> [Problem description]: Going through the data below, tally every line where the string "person" occurs, then give only the tally.
☆ ☆ ☆ ☆ ☆ ☆ ☆
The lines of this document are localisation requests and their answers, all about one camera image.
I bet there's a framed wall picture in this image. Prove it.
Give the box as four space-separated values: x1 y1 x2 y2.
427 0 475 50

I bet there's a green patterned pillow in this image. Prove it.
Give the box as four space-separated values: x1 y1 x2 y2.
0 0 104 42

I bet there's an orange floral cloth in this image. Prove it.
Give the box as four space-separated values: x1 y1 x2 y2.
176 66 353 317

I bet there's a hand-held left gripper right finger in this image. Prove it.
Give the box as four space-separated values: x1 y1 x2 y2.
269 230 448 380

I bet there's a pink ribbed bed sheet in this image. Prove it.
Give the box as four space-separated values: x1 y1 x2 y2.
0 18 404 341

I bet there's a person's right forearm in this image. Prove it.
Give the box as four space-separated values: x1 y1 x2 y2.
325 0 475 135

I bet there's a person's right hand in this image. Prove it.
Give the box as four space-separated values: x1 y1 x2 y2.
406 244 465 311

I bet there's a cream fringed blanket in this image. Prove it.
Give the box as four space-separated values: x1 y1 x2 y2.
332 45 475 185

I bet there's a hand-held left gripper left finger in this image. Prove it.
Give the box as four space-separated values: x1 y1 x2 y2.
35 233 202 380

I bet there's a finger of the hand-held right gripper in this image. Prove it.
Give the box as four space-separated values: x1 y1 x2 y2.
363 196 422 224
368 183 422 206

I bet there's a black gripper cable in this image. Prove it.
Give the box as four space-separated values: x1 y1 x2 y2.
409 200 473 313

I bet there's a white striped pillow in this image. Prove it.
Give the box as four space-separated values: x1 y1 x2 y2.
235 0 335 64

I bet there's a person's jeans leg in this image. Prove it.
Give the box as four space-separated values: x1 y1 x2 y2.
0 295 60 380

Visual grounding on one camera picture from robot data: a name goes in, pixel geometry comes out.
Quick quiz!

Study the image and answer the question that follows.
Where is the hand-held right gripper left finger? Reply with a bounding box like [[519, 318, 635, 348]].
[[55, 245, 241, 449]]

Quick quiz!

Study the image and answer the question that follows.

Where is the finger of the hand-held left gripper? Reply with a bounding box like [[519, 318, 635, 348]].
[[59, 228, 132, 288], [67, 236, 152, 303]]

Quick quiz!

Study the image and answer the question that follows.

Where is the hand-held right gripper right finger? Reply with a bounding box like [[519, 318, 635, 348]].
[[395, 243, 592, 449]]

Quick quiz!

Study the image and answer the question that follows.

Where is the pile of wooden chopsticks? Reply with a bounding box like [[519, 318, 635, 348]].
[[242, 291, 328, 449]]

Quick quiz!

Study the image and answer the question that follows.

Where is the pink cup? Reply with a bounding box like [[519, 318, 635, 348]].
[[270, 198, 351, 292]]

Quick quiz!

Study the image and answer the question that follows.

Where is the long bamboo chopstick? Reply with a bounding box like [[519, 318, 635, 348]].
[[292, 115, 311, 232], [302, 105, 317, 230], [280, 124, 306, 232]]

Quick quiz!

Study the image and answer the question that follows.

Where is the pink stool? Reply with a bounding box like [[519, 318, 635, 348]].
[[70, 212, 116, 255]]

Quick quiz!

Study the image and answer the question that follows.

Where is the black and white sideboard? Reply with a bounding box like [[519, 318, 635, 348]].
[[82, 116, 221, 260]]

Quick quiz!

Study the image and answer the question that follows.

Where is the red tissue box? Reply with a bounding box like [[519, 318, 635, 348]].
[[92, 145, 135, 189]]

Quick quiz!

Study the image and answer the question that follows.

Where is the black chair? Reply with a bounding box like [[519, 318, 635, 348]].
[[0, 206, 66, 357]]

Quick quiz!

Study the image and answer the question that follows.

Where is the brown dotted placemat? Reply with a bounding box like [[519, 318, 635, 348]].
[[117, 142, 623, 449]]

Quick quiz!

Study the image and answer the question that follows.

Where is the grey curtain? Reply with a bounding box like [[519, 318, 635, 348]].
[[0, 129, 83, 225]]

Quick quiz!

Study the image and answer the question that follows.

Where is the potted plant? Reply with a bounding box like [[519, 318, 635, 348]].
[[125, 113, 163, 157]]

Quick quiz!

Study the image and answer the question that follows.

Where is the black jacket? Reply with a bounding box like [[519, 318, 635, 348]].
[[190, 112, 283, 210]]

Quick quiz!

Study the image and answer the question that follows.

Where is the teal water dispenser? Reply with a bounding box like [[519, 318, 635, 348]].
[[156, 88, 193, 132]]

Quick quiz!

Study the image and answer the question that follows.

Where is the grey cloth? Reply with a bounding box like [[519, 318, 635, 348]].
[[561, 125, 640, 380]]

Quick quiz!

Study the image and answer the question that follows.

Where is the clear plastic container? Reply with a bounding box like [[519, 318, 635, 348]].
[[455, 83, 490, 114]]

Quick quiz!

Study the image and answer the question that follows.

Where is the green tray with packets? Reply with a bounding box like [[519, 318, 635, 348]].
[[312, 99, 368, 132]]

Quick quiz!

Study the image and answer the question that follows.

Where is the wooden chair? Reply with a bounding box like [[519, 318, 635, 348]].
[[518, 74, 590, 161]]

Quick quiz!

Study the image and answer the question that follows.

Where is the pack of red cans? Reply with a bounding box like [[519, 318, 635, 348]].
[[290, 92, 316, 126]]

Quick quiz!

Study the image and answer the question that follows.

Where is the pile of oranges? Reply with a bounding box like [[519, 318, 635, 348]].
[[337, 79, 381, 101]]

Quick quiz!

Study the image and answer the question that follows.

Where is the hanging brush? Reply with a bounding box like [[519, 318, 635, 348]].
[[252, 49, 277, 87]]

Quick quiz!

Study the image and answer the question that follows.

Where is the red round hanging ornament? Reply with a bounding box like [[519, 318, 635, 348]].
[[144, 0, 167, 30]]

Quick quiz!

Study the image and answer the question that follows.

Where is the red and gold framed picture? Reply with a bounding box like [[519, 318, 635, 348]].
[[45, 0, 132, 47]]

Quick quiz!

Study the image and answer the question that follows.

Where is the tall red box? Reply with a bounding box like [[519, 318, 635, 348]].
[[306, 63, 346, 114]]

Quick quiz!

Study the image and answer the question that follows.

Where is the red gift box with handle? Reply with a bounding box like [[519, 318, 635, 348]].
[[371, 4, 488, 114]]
☆ ☆ ☆ ☆ ☆ ☆ ☆
> [Answer for the task]: 3